Term insurance plans in India

Term insurance is a type of life insurance that provides coverage for a specific number of years, also known as the 'term'. If the policyholder dies during the term, the policy will pay a death benefit to the beneficiary. Term insurance is one of the most popular types of insurance schemes in the market. A term insurance plan provides protection in the form of financial assistance to your family. It pays a certain sum to take care of your family’s financial needs in case of your untimely demise.

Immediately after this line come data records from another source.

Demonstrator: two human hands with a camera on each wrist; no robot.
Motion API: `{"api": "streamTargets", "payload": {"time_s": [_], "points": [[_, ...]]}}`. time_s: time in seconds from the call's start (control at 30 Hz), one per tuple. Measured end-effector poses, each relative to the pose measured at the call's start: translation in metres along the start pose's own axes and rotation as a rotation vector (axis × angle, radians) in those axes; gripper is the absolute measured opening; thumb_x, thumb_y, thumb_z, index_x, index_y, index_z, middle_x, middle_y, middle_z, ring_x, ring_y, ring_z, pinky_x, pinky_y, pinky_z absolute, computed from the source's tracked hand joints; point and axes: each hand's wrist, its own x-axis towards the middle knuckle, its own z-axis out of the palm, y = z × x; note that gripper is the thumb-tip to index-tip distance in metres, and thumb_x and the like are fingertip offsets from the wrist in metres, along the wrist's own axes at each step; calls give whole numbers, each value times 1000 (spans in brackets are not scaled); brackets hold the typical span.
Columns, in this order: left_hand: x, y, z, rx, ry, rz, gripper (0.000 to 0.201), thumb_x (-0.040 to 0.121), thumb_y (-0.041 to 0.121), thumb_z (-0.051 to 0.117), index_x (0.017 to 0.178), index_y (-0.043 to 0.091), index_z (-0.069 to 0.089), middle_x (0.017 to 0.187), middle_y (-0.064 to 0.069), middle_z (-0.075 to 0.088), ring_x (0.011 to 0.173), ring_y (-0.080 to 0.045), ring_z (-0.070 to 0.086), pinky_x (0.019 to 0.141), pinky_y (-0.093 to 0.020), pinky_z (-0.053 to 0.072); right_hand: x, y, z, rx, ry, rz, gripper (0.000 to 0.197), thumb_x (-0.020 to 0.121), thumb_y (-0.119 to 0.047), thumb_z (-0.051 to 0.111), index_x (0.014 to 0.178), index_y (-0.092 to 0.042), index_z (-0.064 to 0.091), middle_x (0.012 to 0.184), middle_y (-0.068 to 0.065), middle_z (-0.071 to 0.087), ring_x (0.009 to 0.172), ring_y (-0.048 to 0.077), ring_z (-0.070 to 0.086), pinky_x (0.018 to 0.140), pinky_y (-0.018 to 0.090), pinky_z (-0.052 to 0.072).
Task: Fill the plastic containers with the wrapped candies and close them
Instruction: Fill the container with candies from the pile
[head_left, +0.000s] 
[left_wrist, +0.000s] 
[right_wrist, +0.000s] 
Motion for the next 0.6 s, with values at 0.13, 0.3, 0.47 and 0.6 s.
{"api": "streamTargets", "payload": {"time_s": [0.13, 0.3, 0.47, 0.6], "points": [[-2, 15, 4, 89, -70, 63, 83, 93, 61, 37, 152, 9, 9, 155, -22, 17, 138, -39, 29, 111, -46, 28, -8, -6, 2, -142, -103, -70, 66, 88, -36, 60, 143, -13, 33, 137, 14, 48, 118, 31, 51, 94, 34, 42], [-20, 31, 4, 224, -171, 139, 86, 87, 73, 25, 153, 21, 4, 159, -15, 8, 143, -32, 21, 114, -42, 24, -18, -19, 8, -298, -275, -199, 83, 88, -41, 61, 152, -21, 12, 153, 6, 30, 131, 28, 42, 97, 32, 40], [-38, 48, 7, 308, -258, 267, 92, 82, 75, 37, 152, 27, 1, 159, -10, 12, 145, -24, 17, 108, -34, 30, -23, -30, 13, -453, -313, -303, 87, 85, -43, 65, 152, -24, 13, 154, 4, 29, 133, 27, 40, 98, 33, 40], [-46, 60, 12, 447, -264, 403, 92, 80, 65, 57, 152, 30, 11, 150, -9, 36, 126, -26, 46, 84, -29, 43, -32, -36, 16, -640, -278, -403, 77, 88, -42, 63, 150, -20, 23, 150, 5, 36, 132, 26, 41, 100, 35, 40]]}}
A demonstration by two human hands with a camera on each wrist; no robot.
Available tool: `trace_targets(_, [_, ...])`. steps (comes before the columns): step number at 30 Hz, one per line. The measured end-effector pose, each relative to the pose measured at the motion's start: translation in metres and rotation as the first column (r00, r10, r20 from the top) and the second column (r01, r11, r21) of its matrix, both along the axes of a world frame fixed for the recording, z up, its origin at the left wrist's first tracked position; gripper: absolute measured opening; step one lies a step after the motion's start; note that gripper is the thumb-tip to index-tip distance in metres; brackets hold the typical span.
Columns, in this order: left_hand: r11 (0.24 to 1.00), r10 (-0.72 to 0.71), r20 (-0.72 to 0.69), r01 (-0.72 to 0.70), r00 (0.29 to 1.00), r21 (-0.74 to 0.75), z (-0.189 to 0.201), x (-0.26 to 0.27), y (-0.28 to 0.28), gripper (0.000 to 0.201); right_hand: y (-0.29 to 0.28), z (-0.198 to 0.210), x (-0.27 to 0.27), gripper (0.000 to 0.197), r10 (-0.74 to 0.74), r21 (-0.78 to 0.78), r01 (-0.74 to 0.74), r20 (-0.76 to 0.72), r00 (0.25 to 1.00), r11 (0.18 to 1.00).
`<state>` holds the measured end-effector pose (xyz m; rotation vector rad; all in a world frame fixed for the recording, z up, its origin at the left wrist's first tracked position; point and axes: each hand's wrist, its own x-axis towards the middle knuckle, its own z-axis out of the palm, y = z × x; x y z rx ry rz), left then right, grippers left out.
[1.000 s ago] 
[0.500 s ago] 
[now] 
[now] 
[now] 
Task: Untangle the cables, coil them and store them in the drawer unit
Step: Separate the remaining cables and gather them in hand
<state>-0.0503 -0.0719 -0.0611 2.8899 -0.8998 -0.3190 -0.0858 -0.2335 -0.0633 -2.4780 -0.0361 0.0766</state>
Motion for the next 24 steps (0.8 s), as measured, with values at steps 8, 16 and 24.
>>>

  • ICICI Pru iProtect Smart
  • HDFC Life Click 2 Protect Super
  • Max Life Smart Secure Plus
  • TATA AIA SRS Vitality Protect
  • Bajaj Allianz eTouch Lumpsum
  • PNB MetLife Mera Term Plan Plus
  • Canara HSBC Young Term Plan
  • Bandhan Life iTerm Comfort
  • SBI Life eSheild Next
  • Aditya Birla Sun Life Insurance DigiShield Plan
  • LIC New Tech Term Plan

When choosing a term insurance plan, it is important to consider the claim settlement ratio, solvency ratio, customer reviews, flexible payout options, and benefits offered. It is also beneficial to purchase term plans online, as it often saves time and may result in a discount.

Frequently asked questions

Term insurance is a type of life insurance that has been around for centuries, with the first known life insurance policy issued in Royal Exchange, London, in 1583.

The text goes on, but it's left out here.